Even Strength 5-on-5 Goals for/Goals Against: 9-7 / plus-2 (season, 5-on-5 goals for/goals against ratio: 1.43; rank: 1st)
It was a good week overall, but it was better early than it was late at 5-on-5. The Caps opened the week scoring both of their goals at evens in the shutout of Buffalo. After that it was break-even, splitting four 5-on-5 goals with the Sabres in their second game, going minus-1 in the 4-2 loss to Carolina, and going plus-1 in the 5-4 trick shot loss to Columbus.
It says something that a week in which the Caps had a 1.29 goals-for/goals-against ratio at 5-on-5 results in a drop in that number for the season. It also hints at what might be a regression in that number if it starts to align more closely with possession numbers that are still an issue, an issue made more important by the injuries the team is dealing with at the moment.
Faceoffs: 111-for-241 / 46.1 percent (season: 49.5% / rank: 21st)
It was a bad week in the circle for the Caps. They were under 50 percent in all four games and in all three zones for the week. It was worse for missing Jay Beagle for the last two-plus games of the week after he suffered a hand injury. Beagle was his typical efficient self, going 14-for-21 before he was sidelined. The rest of the club was 44.1 percent, worse in the offensive end (42.3 percent) and the defensive end (43.3 percent). Michael Latta was the only Cap taking more than ten draws for the week who finished over 50 percent (13-for-23/56.5 percent).
Goals by Period:
Third periods were not kind to the Caps in Week 12. The five goals allowed over the last three games after the shutout of Buffalo were double the goals allowed over the first two periods of games for the week and constitute 20 percent of the total goals allowed by the club in the third period of games this season before Week 12 (25). As it is, the Caps are still the only club in the league to allow 30 or fewer goals in all three regulation periods this season. Only four other teams have allowed 30 or fewer goals in two of the regulation periods this season.
In the end…
A 2-1-1 week looks better when the “2” comes at the end of the week and is something to build on. When the week ends with a pair of losses, ending the Caps’ consecutive games streak without suffering back-to-back losses at 37 games, and to a pair of struggling teams, no less, it is cause for some concern.

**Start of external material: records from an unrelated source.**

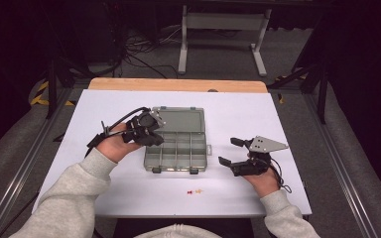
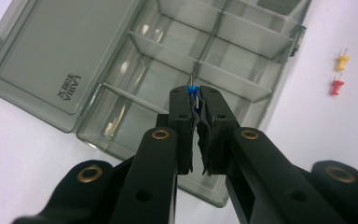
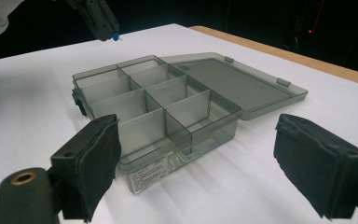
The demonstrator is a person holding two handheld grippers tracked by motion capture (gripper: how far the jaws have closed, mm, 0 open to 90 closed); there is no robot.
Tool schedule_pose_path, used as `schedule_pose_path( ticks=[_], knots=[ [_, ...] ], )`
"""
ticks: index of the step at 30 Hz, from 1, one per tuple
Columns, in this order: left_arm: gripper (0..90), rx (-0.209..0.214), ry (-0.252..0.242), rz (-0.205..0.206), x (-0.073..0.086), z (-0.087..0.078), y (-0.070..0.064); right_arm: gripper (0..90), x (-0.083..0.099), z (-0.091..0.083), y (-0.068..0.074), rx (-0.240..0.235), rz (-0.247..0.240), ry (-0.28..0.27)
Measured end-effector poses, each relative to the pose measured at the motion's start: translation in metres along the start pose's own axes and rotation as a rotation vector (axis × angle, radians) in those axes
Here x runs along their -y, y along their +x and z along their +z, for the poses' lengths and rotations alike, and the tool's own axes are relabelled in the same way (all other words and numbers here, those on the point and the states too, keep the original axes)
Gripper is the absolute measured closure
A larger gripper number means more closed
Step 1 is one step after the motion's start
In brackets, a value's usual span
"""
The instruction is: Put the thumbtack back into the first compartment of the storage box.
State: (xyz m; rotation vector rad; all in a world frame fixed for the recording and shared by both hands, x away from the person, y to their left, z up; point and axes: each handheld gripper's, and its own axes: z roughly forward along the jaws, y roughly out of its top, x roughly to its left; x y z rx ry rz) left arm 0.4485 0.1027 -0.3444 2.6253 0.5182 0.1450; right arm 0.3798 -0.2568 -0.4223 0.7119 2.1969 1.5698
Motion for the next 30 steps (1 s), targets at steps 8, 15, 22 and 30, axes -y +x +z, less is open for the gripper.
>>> schedule_pose_path(
  ticks=[8,15,22,30],
  knots=[
    [84.2,-0.002,0.012,-0.040,0.001,0.005,0.012,14.7,0.000,0.000,0.000,-0.003,0.000,0.000],
    [84.2,0.014,0.016,-0.073,0.002,0.007,0.022,14.7,0.000,0.000,0.000,-0.004,-0.001,0.001],
    [84.1,0.017,0.023,-0.095,0.006,0.013,0.031,14.7,0.000,0.000,0.000,-0.007,0.001,-0.002],
    [84.0,-0.006,0.045,-0.105,0.010,0.025,0.036,14.7,0.000,0.000,0.001,-0.009,-0.001,-0.001]
  ],
)
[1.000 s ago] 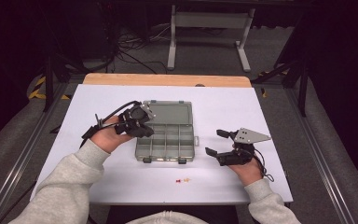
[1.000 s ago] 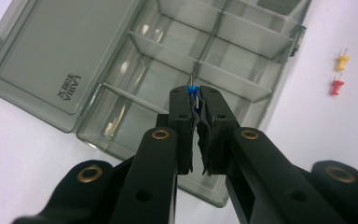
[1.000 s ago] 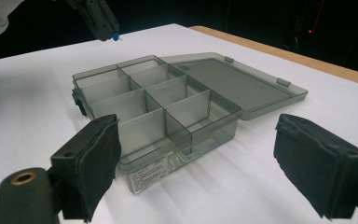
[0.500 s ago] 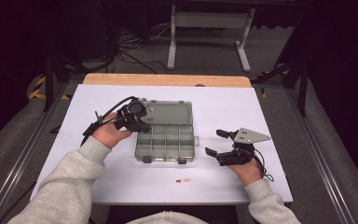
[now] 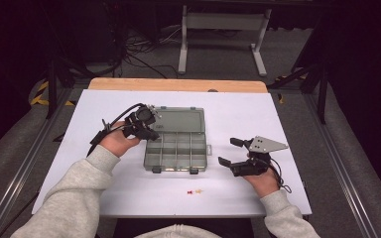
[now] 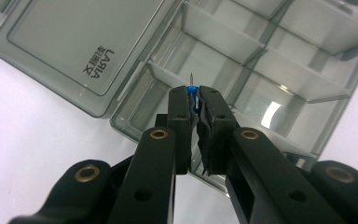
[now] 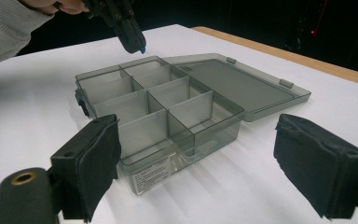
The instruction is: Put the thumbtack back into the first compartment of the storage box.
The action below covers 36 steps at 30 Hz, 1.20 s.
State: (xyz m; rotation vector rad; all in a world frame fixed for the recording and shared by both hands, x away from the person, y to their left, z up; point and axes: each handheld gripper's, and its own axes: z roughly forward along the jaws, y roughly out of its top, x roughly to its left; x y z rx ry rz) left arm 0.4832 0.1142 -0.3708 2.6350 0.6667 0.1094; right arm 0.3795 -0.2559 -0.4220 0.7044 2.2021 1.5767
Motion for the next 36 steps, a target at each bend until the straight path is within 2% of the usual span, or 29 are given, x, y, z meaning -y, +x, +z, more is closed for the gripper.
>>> schedule_pose_path(
  ticks=[2,10,13,25,36],
  knots=[
    [83.9,0.001,0.003,-0.019,0.002,0.003,0.002,14.7,0.000,0.000,0.000,-0.001,-0.001,0.001],
    [83.6,-0.003,0.012,-0.032,0.004,0.013,0.009,14.7,0.000,0.000,0.000,-0.004,-0.001,0.002],
    [83.6,0.000,0.020,-0.049,0.005,0.016,0.010,14.7,0.000,0.000,0.000,-0.001,-0.003,0.002],
    [83.3,-0.003,0.055,-0.047,0.003,0.029,0.012,14.7,0.000,0.000,0.000,-0.002,-0.001,0.000],
    [82.2,0.001,0.056,-0.048,0.005,0.031,0.014,14.8,0.000,0.000,0.000,-0.001,0.001,0.004]
  ],
)
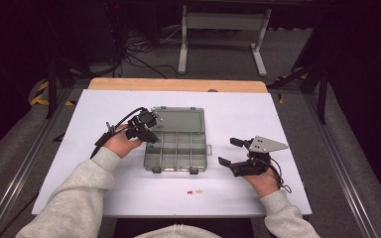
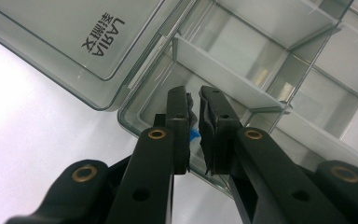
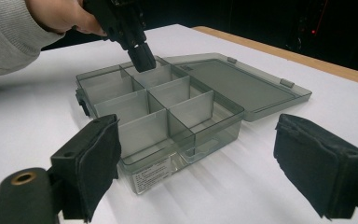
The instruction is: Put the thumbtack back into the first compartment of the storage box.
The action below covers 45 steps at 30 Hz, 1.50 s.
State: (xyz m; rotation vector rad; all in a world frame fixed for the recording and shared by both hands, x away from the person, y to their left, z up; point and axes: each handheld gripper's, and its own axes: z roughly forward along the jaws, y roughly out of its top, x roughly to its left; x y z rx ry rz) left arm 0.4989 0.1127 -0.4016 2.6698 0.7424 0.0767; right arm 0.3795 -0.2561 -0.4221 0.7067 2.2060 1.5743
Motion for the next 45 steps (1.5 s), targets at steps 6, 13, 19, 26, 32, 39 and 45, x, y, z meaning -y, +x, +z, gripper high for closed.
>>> schedule_pose_path(
  ticks=[6,13,19,26,32,39,45],
  knots=[
    [76.2,0.013,-0.016,0.003,0.000,-0.004,-0.002,14.8,0.000,0.000,0.000,-0.001,0.002,-0.002],
    [60.0,0.049,-0.051,-0.006,0.002,-0.014,-0.005,14.8,0.000,0.000,0.000,-0.002,0.000,0.002],
    [43.1,0.075,-0.097,0.019,0.002,-0.025,-0.016,14.7,0.000,0.001,0.000,-0.003,-0.001,-0.001],
    [29.0,0.092,-0.108,0.060,0.001,-0.033,-0.032,14.7,0.000,0.001,0.000,-0.004,-0.002,0.001],
    [25.6,0.108,-0.117,0.087,0.000,-0.038,-0.046,14.7,0.000,0.001,0.000,-0.003,-0.004,0.001],
    [20.3,0.105,-0.133,0.138,-0.003,-0.044,-0.065,14.7,0.000,0.001,0.001,-0.003,-0.004,0.001],
    [17.6,0.113,-0.132,0.185,-0.005,-0.045,-0.081,14.7,0.000,0.001,0.001,-0.003,-0.005,-0.001]
  ],
)
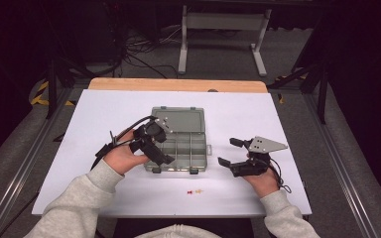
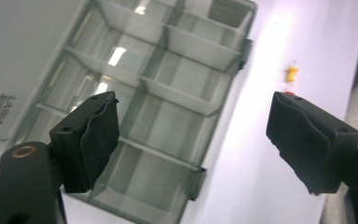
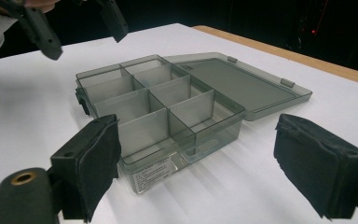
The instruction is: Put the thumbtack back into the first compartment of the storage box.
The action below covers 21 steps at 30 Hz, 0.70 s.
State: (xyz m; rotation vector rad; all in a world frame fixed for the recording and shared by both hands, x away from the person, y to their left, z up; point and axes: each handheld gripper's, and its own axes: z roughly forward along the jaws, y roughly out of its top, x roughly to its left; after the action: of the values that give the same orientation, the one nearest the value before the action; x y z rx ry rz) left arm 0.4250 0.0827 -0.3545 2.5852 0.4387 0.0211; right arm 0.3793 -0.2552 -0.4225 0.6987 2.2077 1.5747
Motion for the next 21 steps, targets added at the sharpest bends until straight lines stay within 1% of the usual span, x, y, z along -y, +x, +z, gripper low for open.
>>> schedule_pose_path(
  ticks=[5,7,8,9,14,15,18,19,21],
  knots=[
    [16.9,0.006,0.012,0.050,-0.005,0.001,-0.014,14.7,0.000,0.000,0.000,0.000,-0.001,0.000],
    [16.6,0.009,0.010,0.060,-0.007,0.002,-0.019,14.7,0.000,0.000,0.000,-0.001,-0.001,0.000],
    [16.6,0.009,0.010,0.060,-0.007,0.002,-0.019,14.7,0.000,0.000,0.000,-0.001,-0.001,0.000],
    [16.6,0.011,0.009,0.073,-0.008,0.002,-0.021,14.7,0.000,0.000,0.000,0.000,-0.001,0.001],
    [16.1,0.025,0.006,0.087,-0.011,0.002,-0.029,14.7,0.000,0.000,0.000,-0.001,0.001,0.000],
    [16.1,0.025,0.006,0.083,-0.011,0.003,-0.031,14.7,0.000,0.000,0.000,-0.001,0.000,0.001],
    [15.9,0.045,0.004,0.097,-0.012,0.004,-0.034,14.7,0.000,0.000,0.000,-0.002,0.000,0.001],
    [16.0,0.051,0.003,0.096,-0.012,0.005,-0.035,14.7,0.000,0.000,0.000,-0.002,0.000,0.001],
    [16.1,0.054,0.004,0.100,-0.013,0.006,-0.038,14.7,0.000,0.001,0.000,-0.002,0.001,0.001]
  ],
)
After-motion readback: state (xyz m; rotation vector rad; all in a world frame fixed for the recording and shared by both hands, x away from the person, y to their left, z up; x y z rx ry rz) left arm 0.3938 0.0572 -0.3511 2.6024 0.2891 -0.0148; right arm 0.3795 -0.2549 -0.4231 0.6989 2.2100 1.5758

As the Caps embark on Week 13 and the last three games of their five-game road trip, they are facing their biggest challenge of the season – fight through the injuries that have depleted their defense and shortened the depth chart at center, and solve the persistent possession numbers problem they have had for more than a month. If they do neither, the burden on goaltending becomes more acute and the likelihood of continued success diminished.
- First Star: Alex Ovechkin (4-0-4, plus-1, 26 shots on goal, 53 shot attempts; 10 shots on goal against Buffalo; 22 shot attempts against Columbus)
- Second Star: Braden Holtby (2-0-1, 1.95, .931, one shutout)
- Third Star: Marcus Johansson (2-2-4, plus-1, power play/game-winning goal, personal season high seven shots on goal against Buffalo).